If you want to lose weight, then reduce your overall calorie intake and focus on whole grains, sweeteners, and low glycemic index foods. Try having oatmeal with berries, brown rice with broccoli instead of white rice with chicken, or pasta with tomato sauce.
Types of Carbohydrates
There are two categories of carbohydrates: simple and complex. Simple carbohydrates refer to those that release glucose quickly after eating. Examples of these include table sugar, white flour, white rice, white pasta, soda pop, biscuits, cakes, cookies, candies, chocolates, and crackers. These types of foods promote cravings and cause fluctuations in blood sugar levels. They can be processed fast by our bodies.

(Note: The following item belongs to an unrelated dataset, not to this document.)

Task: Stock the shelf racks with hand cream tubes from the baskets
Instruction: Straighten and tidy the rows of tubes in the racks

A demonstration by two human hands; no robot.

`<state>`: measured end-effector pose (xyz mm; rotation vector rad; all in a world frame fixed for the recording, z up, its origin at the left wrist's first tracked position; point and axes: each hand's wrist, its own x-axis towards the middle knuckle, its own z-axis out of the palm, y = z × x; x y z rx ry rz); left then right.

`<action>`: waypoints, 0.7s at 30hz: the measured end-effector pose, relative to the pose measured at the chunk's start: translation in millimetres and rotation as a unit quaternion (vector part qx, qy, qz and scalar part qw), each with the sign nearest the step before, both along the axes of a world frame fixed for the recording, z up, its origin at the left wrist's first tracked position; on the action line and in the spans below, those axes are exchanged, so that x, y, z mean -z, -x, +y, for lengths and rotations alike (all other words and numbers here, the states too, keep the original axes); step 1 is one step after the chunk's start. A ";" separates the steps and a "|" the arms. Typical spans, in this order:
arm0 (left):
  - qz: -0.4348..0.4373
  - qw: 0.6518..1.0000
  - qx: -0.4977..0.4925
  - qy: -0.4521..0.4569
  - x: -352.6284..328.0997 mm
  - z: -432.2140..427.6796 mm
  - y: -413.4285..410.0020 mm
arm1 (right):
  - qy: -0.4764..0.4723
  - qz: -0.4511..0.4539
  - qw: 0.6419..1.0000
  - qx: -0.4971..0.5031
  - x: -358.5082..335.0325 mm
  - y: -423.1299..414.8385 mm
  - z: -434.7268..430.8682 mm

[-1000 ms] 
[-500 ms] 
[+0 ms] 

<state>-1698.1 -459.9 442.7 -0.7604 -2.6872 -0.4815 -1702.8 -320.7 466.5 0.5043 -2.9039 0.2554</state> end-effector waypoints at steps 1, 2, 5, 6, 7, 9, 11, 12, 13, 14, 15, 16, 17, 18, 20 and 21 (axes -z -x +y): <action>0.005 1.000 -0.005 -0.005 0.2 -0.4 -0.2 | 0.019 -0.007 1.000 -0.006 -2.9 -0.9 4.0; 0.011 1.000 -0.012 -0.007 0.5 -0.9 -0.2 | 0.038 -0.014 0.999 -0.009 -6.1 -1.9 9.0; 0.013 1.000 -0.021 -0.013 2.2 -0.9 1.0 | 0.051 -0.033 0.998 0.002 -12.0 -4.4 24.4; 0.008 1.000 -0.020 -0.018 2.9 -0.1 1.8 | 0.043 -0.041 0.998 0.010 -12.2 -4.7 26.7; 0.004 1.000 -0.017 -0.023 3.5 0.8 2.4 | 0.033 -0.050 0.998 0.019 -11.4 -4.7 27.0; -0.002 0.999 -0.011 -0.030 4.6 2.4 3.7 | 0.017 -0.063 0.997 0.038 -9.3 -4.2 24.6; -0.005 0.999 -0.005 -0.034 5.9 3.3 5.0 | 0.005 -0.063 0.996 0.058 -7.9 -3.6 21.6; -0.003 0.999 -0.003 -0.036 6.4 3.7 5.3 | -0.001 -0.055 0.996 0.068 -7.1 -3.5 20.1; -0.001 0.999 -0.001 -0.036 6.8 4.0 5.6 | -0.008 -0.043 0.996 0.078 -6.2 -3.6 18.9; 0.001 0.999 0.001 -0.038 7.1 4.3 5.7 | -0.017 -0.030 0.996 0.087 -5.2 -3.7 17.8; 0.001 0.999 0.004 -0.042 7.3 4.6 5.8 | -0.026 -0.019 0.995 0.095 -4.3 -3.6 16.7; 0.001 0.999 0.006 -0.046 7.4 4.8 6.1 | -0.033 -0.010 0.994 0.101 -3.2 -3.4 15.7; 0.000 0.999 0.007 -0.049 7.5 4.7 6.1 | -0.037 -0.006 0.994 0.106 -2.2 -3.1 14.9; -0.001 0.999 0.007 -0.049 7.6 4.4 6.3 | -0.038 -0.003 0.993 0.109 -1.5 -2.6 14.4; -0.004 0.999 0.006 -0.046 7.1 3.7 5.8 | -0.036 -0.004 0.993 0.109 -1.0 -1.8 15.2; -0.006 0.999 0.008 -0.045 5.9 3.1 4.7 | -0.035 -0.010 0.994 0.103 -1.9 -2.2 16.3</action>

Complex carbohydrates take a longer time to digest, so they give us sustained energy. Instead of releasing glucose immediately after eating, they convert to glycogen within the liver and are stored until needed. Examples of complex carbohydrates are whole grains, lentils, beans, nuts, seeds, vegetables, potatoes, fruit, and oats. In addition, some starches and resistant starch may also be considered complex carbohydrates.
When It Comes to Carbs, Choose Healthy Ones!
Incorporate more starchy foods like whole grains, legumes, and fruit in your diet. Fruits and veggies contain vitamin C, potassium, and magnesium. Whole grains provide iron, protein, B vitamins, and zinc. Beans are rich in folate, which helps prevent birth defects; lysine, which boosts immunity; and plant sterols, which lower cholesterol levels. If you’re vegan, try soybeans or tofu. Both are good sources of protein and amino acids. Lentils, chickpeas, black beans, kidney beans, and green peas are other great choices.